▸ **Source records**
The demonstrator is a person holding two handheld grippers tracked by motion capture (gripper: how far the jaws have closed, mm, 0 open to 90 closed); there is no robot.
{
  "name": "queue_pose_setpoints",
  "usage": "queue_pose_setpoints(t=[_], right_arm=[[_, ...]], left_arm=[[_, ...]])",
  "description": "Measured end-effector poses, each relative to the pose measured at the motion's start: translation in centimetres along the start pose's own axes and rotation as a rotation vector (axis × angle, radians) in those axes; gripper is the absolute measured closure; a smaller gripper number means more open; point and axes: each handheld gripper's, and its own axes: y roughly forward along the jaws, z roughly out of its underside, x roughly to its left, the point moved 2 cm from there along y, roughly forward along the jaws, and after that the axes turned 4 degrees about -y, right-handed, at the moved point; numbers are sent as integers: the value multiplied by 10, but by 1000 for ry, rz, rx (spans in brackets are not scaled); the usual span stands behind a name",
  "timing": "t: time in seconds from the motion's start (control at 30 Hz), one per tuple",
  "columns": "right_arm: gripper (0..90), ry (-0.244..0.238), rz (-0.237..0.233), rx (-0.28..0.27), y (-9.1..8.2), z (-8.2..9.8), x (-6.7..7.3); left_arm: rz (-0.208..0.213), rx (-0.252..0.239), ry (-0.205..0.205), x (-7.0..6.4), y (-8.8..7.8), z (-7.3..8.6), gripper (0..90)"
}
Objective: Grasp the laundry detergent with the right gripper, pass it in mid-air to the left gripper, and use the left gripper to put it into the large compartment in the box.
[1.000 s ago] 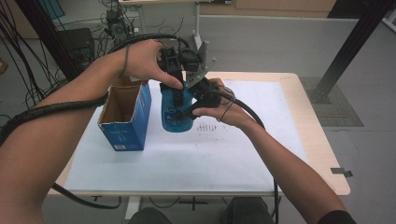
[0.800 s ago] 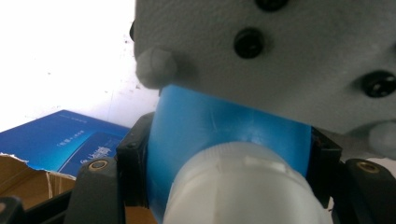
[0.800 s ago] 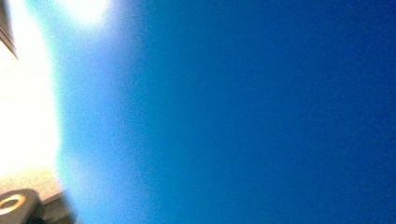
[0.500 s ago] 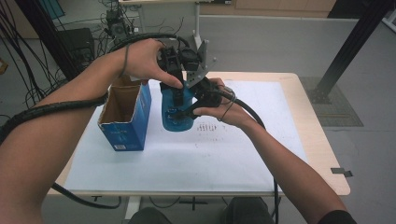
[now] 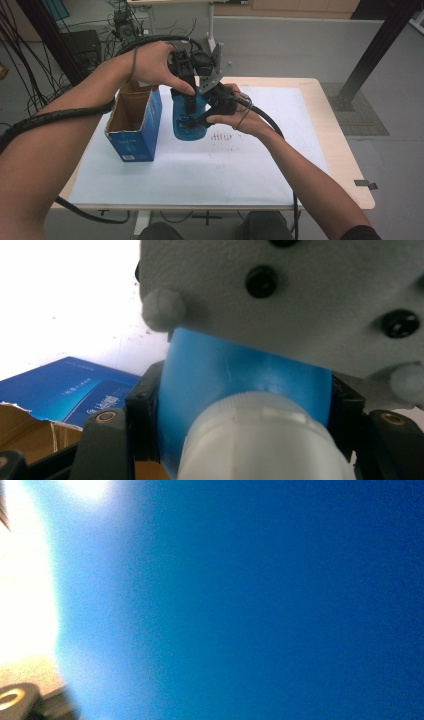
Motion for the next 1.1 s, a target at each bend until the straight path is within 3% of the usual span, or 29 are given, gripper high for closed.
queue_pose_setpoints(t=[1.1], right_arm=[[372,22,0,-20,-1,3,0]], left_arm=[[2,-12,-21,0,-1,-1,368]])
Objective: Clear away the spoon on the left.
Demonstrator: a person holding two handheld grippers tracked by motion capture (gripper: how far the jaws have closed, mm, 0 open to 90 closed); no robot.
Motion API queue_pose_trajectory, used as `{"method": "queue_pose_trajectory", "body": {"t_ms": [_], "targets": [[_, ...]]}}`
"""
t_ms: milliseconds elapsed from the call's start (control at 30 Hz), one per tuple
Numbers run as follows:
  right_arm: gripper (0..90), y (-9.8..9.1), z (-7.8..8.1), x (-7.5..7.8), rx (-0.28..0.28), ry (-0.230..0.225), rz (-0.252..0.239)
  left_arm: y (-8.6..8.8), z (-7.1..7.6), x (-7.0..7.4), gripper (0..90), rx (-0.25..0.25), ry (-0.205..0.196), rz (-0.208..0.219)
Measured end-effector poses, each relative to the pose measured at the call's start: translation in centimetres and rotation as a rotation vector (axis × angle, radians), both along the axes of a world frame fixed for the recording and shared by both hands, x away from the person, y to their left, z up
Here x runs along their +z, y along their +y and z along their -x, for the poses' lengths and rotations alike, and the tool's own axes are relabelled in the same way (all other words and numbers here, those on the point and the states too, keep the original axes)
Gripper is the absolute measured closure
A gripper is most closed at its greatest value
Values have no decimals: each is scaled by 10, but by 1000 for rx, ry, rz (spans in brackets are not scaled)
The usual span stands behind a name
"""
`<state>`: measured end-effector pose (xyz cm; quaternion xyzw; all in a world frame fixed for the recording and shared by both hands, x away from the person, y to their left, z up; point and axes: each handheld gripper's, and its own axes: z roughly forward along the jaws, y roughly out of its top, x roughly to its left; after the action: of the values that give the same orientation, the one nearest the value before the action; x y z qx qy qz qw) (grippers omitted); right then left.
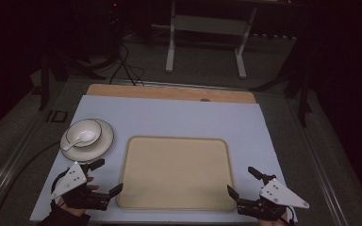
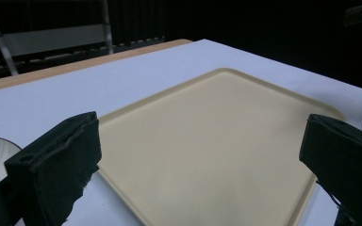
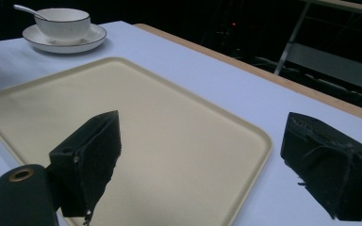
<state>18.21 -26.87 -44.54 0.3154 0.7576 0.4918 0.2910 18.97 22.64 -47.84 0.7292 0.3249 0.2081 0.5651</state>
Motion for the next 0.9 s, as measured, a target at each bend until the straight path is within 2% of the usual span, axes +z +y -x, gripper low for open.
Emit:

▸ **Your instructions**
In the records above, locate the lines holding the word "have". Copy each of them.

▸ **Answer to this exercise**
The demonstrator is a person holding two handheld grippers tracked by motion capture (gripper: how far the jaws have closed, mm, 0 open to 90 closed); there is no robot.
Demonstrator: a person holding two handheld grippers tracked by motion capture (gripper: how far the jaws have closed, mm, 0 open to 90 closed); no robot.
Values have no decimals: each is scaled by 10, but by 1000 for rx, ry, rz (spans in brackets are not scaled)

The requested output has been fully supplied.